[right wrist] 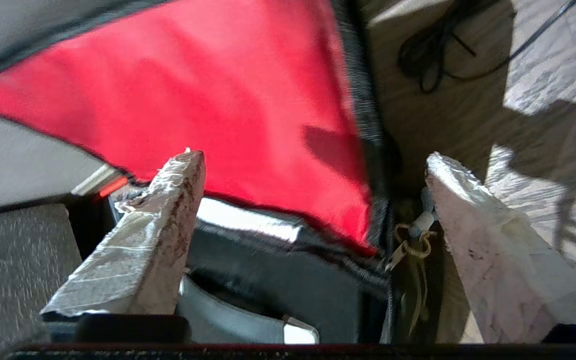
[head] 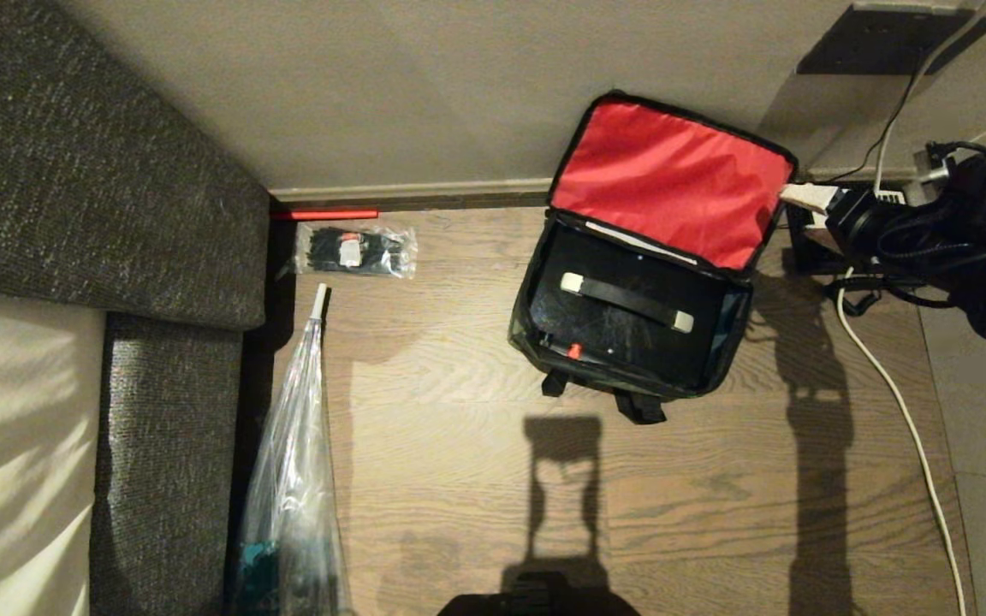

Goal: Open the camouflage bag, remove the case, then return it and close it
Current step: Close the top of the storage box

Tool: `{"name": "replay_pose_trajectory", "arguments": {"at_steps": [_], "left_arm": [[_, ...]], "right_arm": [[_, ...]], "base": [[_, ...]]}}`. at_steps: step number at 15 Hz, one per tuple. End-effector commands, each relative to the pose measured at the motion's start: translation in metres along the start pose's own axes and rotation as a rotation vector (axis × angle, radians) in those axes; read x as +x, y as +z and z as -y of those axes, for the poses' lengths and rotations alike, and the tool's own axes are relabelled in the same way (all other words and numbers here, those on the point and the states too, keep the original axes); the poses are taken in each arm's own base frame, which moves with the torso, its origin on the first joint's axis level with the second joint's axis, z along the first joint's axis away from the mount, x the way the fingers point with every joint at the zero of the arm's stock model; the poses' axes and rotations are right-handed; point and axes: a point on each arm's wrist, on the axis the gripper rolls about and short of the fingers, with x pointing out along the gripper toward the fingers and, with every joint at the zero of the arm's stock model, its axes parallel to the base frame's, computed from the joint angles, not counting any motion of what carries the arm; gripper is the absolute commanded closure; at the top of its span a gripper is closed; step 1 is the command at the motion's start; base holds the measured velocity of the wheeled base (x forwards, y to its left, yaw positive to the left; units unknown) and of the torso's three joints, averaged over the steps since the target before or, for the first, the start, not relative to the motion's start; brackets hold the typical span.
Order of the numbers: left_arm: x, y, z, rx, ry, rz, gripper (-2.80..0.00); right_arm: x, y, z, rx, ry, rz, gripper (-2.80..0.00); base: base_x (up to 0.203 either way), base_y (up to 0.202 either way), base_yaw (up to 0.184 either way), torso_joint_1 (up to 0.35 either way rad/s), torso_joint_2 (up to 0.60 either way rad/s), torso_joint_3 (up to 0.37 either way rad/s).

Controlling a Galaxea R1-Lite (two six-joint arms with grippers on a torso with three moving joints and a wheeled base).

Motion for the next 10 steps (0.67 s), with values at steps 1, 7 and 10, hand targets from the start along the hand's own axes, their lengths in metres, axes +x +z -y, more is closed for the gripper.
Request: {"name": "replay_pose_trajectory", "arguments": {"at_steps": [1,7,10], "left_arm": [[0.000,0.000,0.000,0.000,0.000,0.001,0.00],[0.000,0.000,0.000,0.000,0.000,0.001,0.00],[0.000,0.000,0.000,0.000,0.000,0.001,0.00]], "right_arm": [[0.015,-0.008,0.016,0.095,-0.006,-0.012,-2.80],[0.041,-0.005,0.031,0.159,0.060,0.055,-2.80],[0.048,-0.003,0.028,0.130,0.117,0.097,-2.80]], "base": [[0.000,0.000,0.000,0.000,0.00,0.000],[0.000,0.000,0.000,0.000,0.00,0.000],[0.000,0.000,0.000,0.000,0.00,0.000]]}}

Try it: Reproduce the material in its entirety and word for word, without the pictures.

Expected answer:
[right wrist] 
[head] 

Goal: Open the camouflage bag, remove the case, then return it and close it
Current step: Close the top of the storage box

Tool: `{"name": "replay_pose_trajectory", "arguments": {"at_steps": [_], "left_arm": [[_, ...]], "right_arm": [[_, ...]], "base": [[_, ...]]}}`. at_steps: step number at 15 Hz, one per tuple. End-effector commands, each relative to the pose measured at the motion's start: translation in metres along the start pose's own axes and rotation as a rotation vector (axis × angle, radians) in those axes; read x as +x, y as +z and z as -y of those axes, for the poses' lengths and rotations alike, and the tool's own axes are relabelled in the same way (all other words and numbers here, those on the point and the states too, keep the original axes); the poses are taken in each arm's own base frame, which moves with the torso, its origin on the first joint's axis level with the second joint's axis, z along the first joint's axis away from the mount, x the way the fingers point with every joint at the zero of the arm's stock model; the poses' axes and rotations are right-handed; point and axes: a point on each arm's wrist, on the axis the gripper rolls about and short of the fingers, with x pointing out along the gripper toward the fingers and, with every joint at the zero of the arm's stock model, its axes parallel to the base frame's, computed from the joint angles, not counting any motion of what carries the arm; gripper is the absolute commanded closure; at the top of its span a gripper is closed; step 1 is the command at the motion's start; base holds the measured velocity of the wheeled base (x forwards, y to its left, yaw positive to the left; units unknown) and of the torso's three joints, averaged over the steps since the target before or, for the first, the start, not relative to the motion's start; brackets hold the typical span.
Order of the numbers: left_arm: x, y, z, rx, ry, rz, gripper (-2.80..0.00); right_arm: x, y, z, rx, ry, rz, gripper (-2.80..0.00); base: base_x (up to 0.203 either way), base_y (up to 0.202 either way), base_yaw (up to 0.184 either way), torso_joint_1 (up to 0.35 either way rad/s), torso_joint_2 (up to 0.60 either way rad/s), torso_joint_3 (up to 0.37 either way rad/s).

Controlling a Galaxea R1-Lite (two six-joint arms with grippers on a torso with three moving joints and a wheeled base).

Motion for the next 10 steps (0.67 s), with values at steps 1, 7 and 10, hand targets from the start along the hand's own axes, their lengths in metres, axes +x +z -y, more is closed for the gripper.
Request: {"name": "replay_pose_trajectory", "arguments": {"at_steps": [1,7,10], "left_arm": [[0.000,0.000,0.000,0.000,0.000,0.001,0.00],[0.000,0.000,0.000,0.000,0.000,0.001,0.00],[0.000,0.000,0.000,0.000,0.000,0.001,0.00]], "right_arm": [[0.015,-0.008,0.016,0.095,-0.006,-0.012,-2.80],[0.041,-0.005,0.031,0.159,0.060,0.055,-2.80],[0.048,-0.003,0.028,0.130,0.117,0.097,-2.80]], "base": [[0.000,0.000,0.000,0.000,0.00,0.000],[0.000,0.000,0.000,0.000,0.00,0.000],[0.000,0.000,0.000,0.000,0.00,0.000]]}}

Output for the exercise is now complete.